In questi ultimi giorni Mosca ha parlato della possibilità di aprire trattative partendo dalla situazione attuale sul terreno. Conosciamo perfettamente la storica abitudine prima sovietica e poi russa di avanzare proposte poi smentite successivamente. La coerenza non è mai stata una virtù di quel Paese. E tuttavia si tratta della prima proposta, tutta da verificare, per tentare di dare una svolta a un conflitto che ormai appare senza vie d’uscita che non comportino l’annientamento di uno dei due contendenti.
Ma a questo ballon d’éssai la risposta di Kiev e di Zelensky è stata categorica: non se ne parla; si va avanti fino alla vittoria dell’Ucraina. Si badi bene a un piccolo particolare: questa risposta è stata data senza alcuna consultazione, senza alcun contatto con gli ormai innumerevoli paesi che supportano la resistenza ucraina con aiuti umanitari, soldi, armi e quant’altro.

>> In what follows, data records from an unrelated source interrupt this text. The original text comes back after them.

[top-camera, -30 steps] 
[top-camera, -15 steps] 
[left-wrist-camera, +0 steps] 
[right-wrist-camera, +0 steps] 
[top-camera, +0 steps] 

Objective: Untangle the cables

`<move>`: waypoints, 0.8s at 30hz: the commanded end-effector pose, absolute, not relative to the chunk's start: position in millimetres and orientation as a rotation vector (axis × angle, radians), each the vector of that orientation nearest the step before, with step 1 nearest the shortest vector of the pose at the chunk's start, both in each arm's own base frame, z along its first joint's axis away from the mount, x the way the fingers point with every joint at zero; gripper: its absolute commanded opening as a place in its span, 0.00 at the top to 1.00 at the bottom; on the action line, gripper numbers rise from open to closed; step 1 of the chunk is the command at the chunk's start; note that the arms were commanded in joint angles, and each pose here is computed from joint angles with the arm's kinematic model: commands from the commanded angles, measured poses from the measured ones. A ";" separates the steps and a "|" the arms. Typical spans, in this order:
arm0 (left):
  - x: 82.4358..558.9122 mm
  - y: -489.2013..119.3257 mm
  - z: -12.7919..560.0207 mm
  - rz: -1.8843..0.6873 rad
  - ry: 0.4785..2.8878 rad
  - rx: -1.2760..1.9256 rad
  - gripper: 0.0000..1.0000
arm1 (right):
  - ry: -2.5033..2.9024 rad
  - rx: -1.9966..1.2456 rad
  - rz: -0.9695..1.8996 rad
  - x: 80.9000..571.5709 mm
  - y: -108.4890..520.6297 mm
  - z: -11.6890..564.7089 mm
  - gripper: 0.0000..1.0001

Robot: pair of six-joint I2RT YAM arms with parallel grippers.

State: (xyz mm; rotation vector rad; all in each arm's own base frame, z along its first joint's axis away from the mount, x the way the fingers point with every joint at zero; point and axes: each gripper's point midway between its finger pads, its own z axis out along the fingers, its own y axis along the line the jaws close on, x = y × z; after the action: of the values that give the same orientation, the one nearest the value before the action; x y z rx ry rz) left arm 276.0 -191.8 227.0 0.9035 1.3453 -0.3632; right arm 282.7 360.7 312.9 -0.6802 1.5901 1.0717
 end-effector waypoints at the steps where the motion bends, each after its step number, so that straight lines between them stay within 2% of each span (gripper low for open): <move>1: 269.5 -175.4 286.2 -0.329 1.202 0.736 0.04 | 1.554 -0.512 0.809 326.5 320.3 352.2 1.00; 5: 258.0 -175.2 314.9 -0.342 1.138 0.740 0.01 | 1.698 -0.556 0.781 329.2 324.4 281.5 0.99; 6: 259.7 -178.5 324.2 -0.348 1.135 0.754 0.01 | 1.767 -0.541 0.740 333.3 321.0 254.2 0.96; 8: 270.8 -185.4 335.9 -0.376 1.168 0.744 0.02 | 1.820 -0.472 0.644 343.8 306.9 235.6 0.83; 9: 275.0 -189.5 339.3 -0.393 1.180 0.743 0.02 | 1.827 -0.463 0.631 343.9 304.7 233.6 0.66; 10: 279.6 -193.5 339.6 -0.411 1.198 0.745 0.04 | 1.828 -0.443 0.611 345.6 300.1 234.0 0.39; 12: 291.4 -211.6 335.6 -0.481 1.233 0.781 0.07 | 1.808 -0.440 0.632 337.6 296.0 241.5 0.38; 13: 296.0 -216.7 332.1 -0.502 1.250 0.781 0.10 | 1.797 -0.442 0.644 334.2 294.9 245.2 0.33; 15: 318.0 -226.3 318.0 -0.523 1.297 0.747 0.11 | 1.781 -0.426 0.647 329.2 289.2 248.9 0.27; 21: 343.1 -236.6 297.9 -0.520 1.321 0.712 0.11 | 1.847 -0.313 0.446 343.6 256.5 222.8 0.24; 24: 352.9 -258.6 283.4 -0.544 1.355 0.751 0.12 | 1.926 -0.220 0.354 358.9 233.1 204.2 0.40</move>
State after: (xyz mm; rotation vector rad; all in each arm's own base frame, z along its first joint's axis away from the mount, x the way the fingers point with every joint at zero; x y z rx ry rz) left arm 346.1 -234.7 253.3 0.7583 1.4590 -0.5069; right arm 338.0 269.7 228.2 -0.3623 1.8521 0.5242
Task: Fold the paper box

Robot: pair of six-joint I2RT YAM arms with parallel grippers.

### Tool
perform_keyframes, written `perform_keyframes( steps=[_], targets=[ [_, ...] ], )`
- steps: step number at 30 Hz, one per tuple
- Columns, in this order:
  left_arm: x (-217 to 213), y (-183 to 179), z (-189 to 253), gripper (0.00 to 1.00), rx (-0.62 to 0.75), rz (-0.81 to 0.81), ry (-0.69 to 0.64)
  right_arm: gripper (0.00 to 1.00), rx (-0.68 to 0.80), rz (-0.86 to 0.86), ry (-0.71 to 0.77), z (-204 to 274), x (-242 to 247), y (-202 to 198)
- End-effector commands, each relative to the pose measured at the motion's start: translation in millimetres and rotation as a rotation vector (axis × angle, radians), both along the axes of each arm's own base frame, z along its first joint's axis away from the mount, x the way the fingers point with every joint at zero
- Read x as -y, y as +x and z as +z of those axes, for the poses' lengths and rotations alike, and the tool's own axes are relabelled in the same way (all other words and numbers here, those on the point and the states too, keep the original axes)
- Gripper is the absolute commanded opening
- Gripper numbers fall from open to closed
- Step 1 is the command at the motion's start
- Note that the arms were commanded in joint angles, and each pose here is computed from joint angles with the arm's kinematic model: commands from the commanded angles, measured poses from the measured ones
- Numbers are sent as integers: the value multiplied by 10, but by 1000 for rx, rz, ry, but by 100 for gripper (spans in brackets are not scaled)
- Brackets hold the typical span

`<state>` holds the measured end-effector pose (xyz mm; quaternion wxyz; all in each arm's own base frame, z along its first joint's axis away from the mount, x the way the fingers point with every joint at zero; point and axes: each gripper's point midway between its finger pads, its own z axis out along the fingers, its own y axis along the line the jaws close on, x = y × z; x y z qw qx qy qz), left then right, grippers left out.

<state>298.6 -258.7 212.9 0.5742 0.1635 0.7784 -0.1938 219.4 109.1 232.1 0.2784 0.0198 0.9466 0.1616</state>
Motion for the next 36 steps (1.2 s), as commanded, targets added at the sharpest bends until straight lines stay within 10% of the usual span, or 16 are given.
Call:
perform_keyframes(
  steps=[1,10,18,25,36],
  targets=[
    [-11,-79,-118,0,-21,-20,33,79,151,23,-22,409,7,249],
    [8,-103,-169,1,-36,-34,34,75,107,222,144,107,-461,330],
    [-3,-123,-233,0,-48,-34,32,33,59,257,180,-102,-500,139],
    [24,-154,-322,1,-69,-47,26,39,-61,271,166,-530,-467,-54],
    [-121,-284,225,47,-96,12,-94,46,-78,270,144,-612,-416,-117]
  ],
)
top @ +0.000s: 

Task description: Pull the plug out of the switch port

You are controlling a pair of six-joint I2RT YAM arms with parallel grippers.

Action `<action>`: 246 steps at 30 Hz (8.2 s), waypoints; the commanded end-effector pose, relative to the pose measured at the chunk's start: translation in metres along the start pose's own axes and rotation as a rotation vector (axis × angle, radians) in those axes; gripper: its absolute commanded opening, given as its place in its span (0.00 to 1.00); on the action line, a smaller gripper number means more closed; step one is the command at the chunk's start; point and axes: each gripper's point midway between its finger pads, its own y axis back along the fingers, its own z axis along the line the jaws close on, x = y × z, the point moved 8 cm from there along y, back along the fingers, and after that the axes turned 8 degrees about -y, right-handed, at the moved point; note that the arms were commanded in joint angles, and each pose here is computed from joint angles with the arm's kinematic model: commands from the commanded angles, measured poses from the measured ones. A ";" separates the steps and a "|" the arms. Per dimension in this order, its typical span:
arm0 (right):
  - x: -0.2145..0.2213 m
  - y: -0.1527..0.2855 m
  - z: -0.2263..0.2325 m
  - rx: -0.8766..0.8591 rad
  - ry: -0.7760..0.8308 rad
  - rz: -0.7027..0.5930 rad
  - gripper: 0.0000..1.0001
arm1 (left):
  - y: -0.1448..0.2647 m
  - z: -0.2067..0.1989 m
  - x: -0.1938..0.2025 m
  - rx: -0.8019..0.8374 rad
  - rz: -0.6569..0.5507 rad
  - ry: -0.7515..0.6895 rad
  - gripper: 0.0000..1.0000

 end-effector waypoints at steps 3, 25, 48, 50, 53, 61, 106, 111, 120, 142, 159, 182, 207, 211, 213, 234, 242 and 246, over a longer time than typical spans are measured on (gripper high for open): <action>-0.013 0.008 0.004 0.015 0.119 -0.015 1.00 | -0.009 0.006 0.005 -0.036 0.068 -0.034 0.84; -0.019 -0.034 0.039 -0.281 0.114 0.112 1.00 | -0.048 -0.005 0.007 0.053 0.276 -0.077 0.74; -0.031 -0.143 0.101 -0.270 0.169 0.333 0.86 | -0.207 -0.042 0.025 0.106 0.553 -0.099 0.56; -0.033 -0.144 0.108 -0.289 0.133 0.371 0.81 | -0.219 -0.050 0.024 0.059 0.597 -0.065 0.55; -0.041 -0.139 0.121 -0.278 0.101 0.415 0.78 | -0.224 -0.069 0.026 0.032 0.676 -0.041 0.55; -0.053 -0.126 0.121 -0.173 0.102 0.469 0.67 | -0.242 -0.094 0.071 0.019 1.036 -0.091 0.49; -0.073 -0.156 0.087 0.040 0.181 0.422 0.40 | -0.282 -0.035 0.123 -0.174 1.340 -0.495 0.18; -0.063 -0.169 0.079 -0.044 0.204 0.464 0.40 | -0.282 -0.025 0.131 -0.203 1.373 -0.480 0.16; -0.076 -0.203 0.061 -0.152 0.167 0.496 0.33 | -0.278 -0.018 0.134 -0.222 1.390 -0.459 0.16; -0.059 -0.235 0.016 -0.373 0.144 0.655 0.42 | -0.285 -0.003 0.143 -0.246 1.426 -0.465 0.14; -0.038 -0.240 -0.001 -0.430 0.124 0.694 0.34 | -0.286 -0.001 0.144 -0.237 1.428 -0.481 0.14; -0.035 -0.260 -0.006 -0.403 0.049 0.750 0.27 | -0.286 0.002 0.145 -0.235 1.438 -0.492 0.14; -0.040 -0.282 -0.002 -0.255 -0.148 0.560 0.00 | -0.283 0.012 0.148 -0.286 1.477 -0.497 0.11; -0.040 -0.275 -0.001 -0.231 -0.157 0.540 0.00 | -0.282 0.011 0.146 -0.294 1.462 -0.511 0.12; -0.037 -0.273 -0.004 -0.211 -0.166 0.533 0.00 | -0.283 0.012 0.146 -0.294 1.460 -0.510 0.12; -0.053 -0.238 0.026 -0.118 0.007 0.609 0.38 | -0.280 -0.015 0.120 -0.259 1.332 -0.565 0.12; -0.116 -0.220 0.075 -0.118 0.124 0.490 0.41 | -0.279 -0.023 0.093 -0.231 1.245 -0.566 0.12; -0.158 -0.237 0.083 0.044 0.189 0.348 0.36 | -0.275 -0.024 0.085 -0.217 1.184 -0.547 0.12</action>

A questo punto si impone una domanda: ma qual è il ruolo dell’Occidente in questo conflitto? E’ solo quello di svolgere la funzione di ‘portatore d’acqua’ (o meglio di armi) nei confronti dell’Ucraina o, visto tutto quello che questo comporta in varia misura per i soccorritori, questi hanno anche il dovere di svolgere un ruolo politico? Credo che qualunque persona dotata di buon senso non possa che optare per la seconda risposta. Ma non è così facile, perché i paesi che sostengono l’Ucraina non sono tutti uguali e non hanno interessi coincidenti. Il caso degli Stati Uniti (e in misura minore dell’Inghilterra, suo storico alleato) è un caso a parte. L’indebolimento della Russia rientra nei suoi interessi strategici e l’impegno economico-militare richiesto dall’aiuto al paese aggredito non va certo ai suoi danni.
Ma il caso dei paesi europei, sia pure in misura diversa tra un paese e l’altro, è completamente diverso. Questo conflitto apparentemente senza vie d’uscita li danneggia tutti e molto in vario modo. Non si tratta di abbassare le armi e lasciare aperta la porta all’espansionismo russo che rappresenta oggi un pericolo reale. Non è stato fatto nell’ultimo dopoguerra e a maggior ragione non deve essere fatto oggi, quando i miti ideologici di quegli anni sono svaniti e resta solo la dura realtà di una politica di potenza dura, oppressiva e contraria a tutte le tradizioni di libertà dei nostri paesi.
Il problema è un altro. Senza dichiararlo apertamente, si è tuttavia delegato interamente all’Ucraina (e in particolare a Zelensky, che si conferma sempre più come un leader di guerra, forse non adatto a prospettive di pace)) il potere di decidere se, come e quando sia possibile aprire delle trattative, sia pure esclusivamente interlocutorie, con la Russia.
Ma questa è una contraddizione evidente rispetto al ruolo che svolgono i paesi che concorrono in vario modo a questo conflitto: è una contraddizione che comporta una abdicazione della politica per la quale si paga, e soprattutto si pagherà, un prezzo la cui entità non è ancora dato conoscere.